安全なサーバー間通信をセットアップするには(たとえば、レプリケーションまたはクラスタリング用)、2つの並列トンネルをセットアップする必要があります。

  • 新しいサーバーに、Redisサーバーパッケージとstunnelをインストールします
  • stunnelソフトウェアを有効にして起動時に起動する
  • 新しいRedisサーバーの新しい証明書とキーファイルを生成します(ファイルには一意の名前を使用します)
  • 各証明書ファイルを一方のサーバーからもう一方のサーバーに/etc/stunnelディレクトリにコピーします
  • 各サーバー(既存のサーバーを含む)でstunnel構成ファイルを編集または作成して、次のものが含まれるようにします。
      外部ポートをローカルRedisにマッピングするサーバーセクションローカルポートをリモートサーバーにマッピングするクライアントセクション公開ポート
  • 新しいRedisサーバーのファイアウォールで外部ポートを開きます
  • Redis構成ファイルを調整して、ローカルにマップされたポートに接続してリモートサーバーにアクセスするように各Redisインスタンスを構成します(必要なディレクティブはサーバーの関係によって異なります)。 詳細については、Redisのドキュメントを参照してください)。

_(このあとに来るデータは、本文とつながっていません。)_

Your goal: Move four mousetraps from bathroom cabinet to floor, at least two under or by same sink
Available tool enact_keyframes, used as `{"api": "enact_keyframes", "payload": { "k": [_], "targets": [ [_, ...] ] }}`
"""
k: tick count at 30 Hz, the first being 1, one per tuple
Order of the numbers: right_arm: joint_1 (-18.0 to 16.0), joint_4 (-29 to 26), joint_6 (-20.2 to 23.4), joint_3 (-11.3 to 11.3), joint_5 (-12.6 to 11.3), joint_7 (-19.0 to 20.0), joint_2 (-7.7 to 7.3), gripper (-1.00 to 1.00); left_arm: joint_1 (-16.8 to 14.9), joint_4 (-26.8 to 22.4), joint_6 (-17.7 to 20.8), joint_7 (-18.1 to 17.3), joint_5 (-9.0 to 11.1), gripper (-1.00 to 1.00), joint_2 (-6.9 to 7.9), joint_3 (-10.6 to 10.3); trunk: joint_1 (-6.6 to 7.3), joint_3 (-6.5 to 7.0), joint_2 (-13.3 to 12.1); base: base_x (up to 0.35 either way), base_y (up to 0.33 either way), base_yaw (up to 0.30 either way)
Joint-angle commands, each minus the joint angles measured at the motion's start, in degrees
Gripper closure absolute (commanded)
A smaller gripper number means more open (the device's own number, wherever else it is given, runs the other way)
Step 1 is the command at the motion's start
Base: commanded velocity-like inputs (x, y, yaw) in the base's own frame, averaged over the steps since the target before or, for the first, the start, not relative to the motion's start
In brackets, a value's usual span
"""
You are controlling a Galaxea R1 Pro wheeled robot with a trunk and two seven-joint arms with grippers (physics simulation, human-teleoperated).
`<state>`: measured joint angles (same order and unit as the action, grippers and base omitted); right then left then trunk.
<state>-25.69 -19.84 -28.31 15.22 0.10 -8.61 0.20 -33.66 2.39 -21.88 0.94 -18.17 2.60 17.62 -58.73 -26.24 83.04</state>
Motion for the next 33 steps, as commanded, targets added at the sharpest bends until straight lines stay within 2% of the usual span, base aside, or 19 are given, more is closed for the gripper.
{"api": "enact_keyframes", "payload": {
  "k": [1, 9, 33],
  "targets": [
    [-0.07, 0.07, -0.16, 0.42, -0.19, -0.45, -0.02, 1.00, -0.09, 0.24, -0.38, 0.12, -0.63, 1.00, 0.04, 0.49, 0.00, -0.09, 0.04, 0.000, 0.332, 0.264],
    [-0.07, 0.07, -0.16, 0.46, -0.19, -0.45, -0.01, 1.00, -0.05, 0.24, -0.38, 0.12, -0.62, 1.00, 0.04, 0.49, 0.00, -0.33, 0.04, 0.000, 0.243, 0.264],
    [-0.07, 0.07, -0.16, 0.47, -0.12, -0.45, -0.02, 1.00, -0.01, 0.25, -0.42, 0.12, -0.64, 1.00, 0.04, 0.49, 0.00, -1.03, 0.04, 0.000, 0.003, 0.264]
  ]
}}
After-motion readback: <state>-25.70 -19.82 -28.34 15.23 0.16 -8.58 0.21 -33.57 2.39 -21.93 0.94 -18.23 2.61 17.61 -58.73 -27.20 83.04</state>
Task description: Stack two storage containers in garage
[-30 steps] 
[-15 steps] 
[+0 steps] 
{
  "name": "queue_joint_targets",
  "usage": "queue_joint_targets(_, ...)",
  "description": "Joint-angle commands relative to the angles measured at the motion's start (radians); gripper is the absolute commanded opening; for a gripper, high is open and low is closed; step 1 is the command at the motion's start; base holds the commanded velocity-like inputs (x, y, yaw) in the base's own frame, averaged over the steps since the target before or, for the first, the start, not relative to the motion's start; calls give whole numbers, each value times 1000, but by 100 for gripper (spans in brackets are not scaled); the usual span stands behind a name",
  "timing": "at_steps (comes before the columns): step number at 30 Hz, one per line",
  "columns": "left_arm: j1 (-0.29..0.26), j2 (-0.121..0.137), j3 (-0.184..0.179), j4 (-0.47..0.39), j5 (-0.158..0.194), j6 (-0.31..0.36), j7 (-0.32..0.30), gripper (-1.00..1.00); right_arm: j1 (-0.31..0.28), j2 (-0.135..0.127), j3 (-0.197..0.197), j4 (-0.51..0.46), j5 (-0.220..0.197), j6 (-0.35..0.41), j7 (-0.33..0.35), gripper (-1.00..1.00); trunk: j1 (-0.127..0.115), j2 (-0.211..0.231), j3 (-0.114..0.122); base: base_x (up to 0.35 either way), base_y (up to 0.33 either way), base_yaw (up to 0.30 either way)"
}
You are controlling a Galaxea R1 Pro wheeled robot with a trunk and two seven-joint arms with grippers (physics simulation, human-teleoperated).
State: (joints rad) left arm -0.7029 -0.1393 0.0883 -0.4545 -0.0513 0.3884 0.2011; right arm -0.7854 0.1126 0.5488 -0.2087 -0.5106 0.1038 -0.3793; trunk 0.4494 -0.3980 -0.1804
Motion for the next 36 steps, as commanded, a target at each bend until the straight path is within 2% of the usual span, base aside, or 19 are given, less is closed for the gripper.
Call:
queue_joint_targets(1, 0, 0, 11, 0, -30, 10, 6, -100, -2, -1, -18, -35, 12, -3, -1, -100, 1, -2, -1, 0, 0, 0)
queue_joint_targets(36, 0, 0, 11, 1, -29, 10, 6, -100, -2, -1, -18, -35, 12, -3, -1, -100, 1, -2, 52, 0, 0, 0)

両方のサーバーのstunnel構成ファイルは次のようになります。

サーバー間通信用のstunnel構成ファイル
pid = /run/stunnel-redis.pid

[redis-server]
cert = /etc/stunnel/this_servers_certificate.crt
key = /etc/stunnel/this_servers_key.key
accept = this_servers_public_IP:6379
connect = 127.0.0.1:6379

[redis-client]
client = yes
accept = 127.0.0.1:arbitrary_local_port
connect = remote_servers_public_IP:6379
CAfile = /etc/stunnel/remote_servers_certificate.crt
verify = 4

必要に応じて、各マシンに複数のクライアントセクションを構成して、ローカルポートをリモートサーバーにマップできます。 このような場合は、リモートサーバーごとにacceptディレクティブを使用して未使用のローカルポートを選択してください。

結論

Redisは、多くのデプロイメントにとって非常に貴重な強力で柔軟なツールです。 ただし、安全でない環境でRedisを操作することは、サーバーとデータを攻撃や盗難に対して脆弱なままにする大きな責任です。 信頼できる関係者だけがネットワークを構築していない場合は、他の手段でトラフィックを保護することが不可欠です。 このガイドで概説されている方法は、Redisパーティ間の通信を保護するための1つの方法にすぎません。 その他のオプションには、spipedによるトンネリングまたはVPNのセットアップが含まれます。